Problem 28 doesn't require much computation. The numbers on the corner of the nxn square, where n is odd, is a simple function of n, so the numbers on the diagonals can be added by recursively adding the diagonals of the (n-2)x(n-2) square.

For problem 29, any pair that has aⁱ ≤ 100, where i > 1 and i divides b is not distinct and can be filtered out.

My solution for problem 30 was quite slow. Since 6×9⁵ = 354294, 299999 is an upper bound. 2⁵ + 5×9⁵ = 295277, 1⁵ + 5×9⁵ = 295246, so I used 295246 as an upper bound for the brute force search. After working on problem 34, which is almost the same problem with a much bigger upper bound, I made the search faster by searching by 10s and only going through the 1s digits if the sum of the other digits is between the number + 9 - 9⁵ and the number. This could be generalized to further prune the search by only considering the most significant digits, and only iterating through less significant digits if sum of the digits is within range of the number.

Continuing to look at the Project Euler problems. The second 10 are a little more difficult than the first 10.

Problem 11 is yet another search.
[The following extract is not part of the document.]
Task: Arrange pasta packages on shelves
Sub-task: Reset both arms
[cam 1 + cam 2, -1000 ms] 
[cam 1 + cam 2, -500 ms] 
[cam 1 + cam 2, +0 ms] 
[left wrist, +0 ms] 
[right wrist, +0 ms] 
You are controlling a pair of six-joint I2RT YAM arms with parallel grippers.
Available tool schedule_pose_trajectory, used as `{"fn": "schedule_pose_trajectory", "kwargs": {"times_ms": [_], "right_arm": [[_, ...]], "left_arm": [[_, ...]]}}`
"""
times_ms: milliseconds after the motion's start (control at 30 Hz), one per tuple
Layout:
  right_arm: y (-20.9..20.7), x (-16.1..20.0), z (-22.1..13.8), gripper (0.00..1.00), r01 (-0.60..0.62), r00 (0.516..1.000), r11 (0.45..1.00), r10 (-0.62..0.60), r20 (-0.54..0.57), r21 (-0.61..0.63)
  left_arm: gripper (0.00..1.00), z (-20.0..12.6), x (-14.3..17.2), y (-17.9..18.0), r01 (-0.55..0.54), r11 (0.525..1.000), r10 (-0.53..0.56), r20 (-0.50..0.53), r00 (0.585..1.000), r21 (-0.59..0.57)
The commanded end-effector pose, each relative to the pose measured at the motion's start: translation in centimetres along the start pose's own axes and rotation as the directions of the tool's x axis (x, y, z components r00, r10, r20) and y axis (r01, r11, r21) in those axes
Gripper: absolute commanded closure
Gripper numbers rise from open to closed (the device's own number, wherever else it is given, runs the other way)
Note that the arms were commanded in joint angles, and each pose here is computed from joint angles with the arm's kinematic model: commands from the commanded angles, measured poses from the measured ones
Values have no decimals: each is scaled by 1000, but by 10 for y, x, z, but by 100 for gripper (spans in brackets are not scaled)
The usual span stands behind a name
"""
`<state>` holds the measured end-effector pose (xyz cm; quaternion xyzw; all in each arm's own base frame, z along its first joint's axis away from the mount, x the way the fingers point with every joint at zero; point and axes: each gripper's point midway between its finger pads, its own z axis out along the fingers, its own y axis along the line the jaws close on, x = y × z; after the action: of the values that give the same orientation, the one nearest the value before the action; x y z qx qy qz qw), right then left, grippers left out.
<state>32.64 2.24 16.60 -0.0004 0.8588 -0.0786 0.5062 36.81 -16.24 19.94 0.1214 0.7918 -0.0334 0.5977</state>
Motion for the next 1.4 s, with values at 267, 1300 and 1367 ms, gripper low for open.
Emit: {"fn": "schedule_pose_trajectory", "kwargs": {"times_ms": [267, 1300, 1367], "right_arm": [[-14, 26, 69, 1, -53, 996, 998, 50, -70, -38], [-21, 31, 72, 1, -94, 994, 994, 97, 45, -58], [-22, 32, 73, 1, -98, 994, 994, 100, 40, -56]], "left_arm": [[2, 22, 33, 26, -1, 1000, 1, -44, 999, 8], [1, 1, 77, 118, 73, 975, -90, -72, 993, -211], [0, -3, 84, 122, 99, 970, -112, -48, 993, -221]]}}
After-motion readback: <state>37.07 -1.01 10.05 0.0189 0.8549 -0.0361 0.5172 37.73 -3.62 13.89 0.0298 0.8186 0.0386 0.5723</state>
I used transpose . zipWith drop [0..] to get a quarter of the diagonals, and combined it with various uses of reverse to get the rest of the diagonals. The result was on a diagonal.

My solution to problem 12 was horribly slow with hugs, so I solved it in Java. The algorithm I used should be O(N^3/2), and the answer I got was between 50 million and 100 million. Perhaps my calculation of triangle numbers was O(N²) in hugs, instead of O(N), causing the calculation to be O(N^5/2).

Problem 13 might have been more of a challenge when restricted to fixed size integer arithmetic. As it was, take 10 . show . sum.

My Haskell solution to problem 14 was horribly slow, so I solved it in Java by tabulating the results under a million and using the recursive formula whenever it went over a million.

My Haskell solution to problem 15 was horribly slow, so I solved it in Java by tabulating the results by building on the previously tabulated results for smaller grids, which should be O(N²).

Problem 16, like problem 13, was a simple one-liner that would have been much more difficult when restricted to fixed size integers.

Problem 17 is just a matter of counting correctly, without any nontrivial mathematical reasoning or computation.

Problem 18 (and problem 67) can be solved with pretty much a one-liner: foldr1 (\ row sums -> zipWith3 (\ i l r -> i + max l r) row sums (tail sums)).

Problem 19 is an easy brute-force iteration, with only 1200 months to consider. The 100 and 400 year rules can be ignored, given the range.

Problem 20 is a simple one-liner just like problem 16, where the challenge is mainly for those restricted to fixed-size integers.